Свобода. Вот что она означала. Не просто отсутствие решёток и кандалов. Свобода – это солнце на лице, это воздух в лёгких, это возможность идти куда хочешь и делать что хочешь.

– Так, – Кобрук перешла в командный режим, который был ей так привычен. – Все в машину! Игорь, тебе нужно в больницу, на полное обследование! Ты выглядишь ужасно!

Шаповалов покачал головой.

– Нет.

– Что значит «нет»? – Кобрук нахмурилась. – Игорь, ты провёл больше недели в камере, без нормального питания, без сна, в стрессе…

– Нет, – повторил он, и в его голосе была твёрдость, которую она не слышала уже давно. – Я не поеду в больницу. Я поеду домой.

– В Муром? – Кобрук выглядела растерянной. – Ты уверен, что выдержишь дорогу?

– К сыну, – сказал Шаповалов, и его голос дрогнул. – Я хочу к сыну! И жене. Заедем на квартиру здесь, я заберу вещи. И я уезжаю из этого проклятого города. Навсегда.

Все поняли.

Алёна. Мишка. Муром.

Он хотел домой – не в квартиру, не в город, а домой, туда, где его ждали люди, которые любили его. Жена, которая сама была сейчас на грани. Сын, который чуть не умер, но выжил благодаря тому самому человеку, который только что спас и его отца.

– В Муром так в Муром, – сказала Кобрук после паузы, и в её голосе была улыбка. – Тогда всем в машину. Поехали.
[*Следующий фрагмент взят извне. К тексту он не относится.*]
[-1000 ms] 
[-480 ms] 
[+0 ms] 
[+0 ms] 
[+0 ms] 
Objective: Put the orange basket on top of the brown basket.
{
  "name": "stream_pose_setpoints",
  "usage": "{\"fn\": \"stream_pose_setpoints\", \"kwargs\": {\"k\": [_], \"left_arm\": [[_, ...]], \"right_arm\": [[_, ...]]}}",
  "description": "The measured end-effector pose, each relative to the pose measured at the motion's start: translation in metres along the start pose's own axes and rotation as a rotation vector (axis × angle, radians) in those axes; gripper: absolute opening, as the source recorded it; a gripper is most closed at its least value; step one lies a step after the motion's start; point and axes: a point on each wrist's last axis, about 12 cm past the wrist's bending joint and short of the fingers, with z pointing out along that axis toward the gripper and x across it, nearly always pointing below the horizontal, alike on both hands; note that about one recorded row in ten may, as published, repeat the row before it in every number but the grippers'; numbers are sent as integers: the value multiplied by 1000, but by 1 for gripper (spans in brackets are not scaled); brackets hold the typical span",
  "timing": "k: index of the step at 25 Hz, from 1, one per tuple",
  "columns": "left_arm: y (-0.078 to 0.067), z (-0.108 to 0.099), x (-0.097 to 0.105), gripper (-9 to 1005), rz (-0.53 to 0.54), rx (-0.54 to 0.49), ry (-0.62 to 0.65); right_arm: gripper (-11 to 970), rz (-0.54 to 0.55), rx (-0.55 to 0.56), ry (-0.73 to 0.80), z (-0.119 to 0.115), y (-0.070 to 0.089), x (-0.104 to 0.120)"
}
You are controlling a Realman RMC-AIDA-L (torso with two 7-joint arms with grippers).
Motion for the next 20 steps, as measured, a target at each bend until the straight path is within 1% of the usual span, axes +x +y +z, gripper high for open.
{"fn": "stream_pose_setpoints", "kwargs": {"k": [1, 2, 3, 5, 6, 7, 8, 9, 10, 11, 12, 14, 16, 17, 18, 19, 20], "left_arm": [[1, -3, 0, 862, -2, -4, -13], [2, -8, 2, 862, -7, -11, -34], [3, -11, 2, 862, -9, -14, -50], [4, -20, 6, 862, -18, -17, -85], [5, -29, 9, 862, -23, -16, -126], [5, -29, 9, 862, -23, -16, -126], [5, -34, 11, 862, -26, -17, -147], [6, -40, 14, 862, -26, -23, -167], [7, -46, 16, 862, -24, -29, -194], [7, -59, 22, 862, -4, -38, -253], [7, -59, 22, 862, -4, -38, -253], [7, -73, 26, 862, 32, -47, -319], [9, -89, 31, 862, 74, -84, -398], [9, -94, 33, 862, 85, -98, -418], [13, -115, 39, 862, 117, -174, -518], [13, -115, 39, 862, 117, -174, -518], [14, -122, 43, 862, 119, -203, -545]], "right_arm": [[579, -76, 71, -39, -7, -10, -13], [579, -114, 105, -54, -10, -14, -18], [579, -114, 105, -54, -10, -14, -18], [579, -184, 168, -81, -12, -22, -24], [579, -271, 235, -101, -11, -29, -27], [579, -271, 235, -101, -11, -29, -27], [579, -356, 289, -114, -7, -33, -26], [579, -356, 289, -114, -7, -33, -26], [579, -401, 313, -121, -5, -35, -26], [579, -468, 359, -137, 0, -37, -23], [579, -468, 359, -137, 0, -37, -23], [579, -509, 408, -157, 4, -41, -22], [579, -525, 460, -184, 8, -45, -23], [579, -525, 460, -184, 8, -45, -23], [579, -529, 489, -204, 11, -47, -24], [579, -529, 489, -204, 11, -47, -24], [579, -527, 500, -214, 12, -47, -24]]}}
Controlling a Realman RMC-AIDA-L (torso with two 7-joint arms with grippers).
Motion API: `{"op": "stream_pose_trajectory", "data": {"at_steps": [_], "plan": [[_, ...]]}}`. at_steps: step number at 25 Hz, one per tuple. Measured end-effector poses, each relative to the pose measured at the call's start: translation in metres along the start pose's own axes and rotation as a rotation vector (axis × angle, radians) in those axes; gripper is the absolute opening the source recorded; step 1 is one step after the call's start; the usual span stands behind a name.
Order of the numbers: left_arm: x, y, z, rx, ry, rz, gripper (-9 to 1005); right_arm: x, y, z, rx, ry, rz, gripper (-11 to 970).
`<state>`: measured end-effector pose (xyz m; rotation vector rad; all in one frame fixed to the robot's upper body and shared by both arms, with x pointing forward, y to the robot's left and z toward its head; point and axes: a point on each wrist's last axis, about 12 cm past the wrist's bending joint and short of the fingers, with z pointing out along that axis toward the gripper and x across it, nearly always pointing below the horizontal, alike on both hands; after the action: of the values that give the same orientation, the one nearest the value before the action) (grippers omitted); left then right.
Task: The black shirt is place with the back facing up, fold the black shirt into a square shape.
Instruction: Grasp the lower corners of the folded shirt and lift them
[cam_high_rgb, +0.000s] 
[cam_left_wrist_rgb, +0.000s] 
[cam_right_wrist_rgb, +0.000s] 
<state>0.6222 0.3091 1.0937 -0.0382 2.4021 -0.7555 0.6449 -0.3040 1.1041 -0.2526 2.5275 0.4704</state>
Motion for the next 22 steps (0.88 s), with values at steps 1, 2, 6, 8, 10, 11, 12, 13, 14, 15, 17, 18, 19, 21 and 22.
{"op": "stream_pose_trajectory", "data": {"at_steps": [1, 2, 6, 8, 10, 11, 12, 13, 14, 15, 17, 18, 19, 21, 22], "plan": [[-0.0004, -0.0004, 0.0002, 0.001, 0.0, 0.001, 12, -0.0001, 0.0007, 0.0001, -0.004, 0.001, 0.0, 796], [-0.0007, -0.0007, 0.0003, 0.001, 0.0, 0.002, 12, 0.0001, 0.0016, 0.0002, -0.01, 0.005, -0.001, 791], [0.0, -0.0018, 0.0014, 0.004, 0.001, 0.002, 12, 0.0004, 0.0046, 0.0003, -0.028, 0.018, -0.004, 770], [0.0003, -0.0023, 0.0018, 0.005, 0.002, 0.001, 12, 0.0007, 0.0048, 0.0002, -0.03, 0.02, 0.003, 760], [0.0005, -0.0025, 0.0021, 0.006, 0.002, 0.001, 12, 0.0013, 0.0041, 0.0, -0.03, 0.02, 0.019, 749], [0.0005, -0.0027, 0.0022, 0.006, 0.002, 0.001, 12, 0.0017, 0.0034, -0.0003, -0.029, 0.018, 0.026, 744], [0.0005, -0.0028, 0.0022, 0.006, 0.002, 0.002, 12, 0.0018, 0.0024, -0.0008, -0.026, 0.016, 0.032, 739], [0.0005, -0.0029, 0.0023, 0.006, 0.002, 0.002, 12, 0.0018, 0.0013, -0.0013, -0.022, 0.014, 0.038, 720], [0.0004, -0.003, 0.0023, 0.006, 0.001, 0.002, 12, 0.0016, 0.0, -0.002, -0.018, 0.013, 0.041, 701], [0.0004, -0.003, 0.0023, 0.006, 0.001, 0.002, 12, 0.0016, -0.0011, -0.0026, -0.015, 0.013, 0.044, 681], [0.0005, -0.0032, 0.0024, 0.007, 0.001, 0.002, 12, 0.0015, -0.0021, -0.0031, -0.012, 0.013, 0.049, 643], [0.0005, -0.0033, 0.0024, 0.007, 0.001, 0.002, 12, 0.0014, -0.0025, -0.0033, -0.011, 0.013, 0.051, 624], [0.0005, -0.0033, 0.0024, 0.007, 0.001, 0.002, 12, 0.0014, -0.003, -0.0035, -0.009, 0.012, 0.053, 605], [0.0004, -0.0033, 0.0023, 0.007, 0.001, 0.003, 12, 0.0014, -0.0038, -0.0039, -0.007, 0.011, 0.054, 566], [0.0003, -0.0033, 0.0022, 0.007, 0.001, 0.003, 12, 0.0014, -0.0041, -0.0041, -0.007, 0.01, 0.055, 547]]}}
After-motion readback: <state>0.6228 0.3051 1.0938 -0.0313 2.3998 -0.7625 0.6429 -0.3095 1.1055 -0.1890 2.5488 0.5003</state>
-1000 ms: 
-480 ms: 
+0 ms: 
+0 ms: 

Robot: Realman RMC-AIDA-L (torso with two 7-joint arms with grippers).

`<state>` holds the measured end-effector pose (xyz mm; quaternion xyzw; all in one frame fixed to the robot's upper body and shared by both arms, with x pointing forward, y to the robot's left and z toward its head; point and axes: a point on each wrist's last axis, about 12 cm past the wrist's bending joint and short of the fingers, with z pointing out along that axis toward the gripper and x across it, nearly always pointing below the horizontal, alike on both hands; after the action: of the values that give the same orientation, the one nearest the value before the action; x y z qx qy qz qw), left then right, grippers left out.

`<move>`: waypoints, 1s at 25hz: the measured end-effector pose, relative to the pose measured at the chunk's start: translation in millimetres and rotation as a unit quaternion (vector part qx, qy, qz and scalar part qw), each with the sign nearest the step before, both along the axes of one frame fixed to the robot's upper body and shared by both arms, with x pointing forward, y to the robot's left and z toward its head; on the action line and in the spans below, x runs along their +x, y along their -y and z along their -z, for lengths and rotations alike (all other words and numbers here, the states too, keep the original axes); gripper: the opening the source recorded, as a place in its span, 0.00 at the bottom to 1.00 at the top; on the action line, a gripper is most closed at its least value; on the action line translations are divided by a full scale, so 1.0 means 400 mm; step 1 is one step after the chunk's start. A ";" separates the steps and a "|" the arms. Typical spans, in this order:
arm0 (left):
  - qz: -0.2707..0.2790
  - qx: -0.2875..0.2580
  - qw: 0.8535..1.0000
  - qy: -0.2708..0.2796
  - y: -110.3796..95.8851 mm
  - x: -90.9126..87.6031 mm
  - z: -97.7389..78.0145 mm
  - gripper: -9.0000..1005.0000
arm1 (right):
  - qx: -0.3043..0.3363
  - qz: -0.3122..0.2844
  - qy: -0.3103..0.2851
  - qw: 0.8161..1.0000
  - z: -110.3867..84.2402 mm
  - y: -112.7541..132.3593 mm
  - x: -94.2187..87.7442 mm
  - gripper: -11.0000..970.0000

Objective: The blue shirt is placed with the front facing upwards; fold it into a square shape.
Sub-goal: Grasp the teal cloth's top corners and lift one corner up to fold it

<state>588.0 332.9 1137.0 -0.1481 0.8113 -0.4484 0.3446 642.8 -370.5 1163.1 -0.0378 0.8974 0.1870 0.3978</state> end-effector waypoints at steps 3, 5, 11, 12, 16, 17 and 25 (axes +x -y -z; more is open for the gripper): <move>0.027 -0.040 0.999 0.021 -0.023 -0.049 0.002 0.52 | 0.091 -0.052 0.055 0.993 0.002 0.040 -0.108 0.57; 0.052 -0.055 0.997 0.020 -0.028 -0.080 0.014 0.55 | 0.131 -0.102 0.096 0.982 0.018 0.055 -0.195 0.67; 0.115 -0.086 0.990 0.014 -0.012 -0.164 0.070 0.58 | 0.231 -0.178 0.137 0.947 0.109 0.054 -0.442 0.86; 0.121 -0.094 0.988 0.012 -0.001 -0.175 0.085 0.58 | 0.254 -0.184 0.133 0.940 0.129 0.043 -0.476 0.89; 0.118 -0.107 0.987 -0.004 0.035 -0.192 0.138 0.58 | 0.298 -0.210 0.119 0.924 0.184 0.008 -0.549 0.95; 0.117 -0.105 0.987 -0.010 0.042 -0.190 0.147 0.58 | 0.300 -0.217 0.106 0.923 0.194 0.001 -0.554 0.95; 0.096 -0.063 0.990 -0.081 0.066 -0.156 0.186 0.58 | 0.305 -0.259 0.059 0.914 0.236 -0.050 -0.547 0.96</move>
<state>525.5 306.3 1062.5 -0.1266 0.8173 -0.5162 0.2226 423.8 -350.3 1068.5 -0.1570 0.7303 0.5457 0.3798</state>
Они двинулись к служебной машине, припаркованной у обочины, – чёрному седану с номерами муромской больницы. Но Разумовский остановился.

– Илья? – Шаповалов обернулся. – Ты не с нами?

Разумовский стоял на ступенях, глядя куда-то вдаль, и на его лице было выражение, которое Шаповалов не мог прочитать.

– Вы поезжайте, – сказал он. – А у меня здесь… осталось ещё одно незаконченное дело.

Шаповалов хотел спросить – какое дело? – но что-то в глазах Разумовского остановило его. Что-то тёмное, решительное, почти опасное.

– Хорошо, – сказал он наконец. – Но… будь осторожен, ладно?

Разумовский улыбнулся – той самой улыбкой, которая означала, что он знает что-то, чего не знают другие.

– Всегда, – ответил он.

И повернулся, направляясь обратно в здание суда.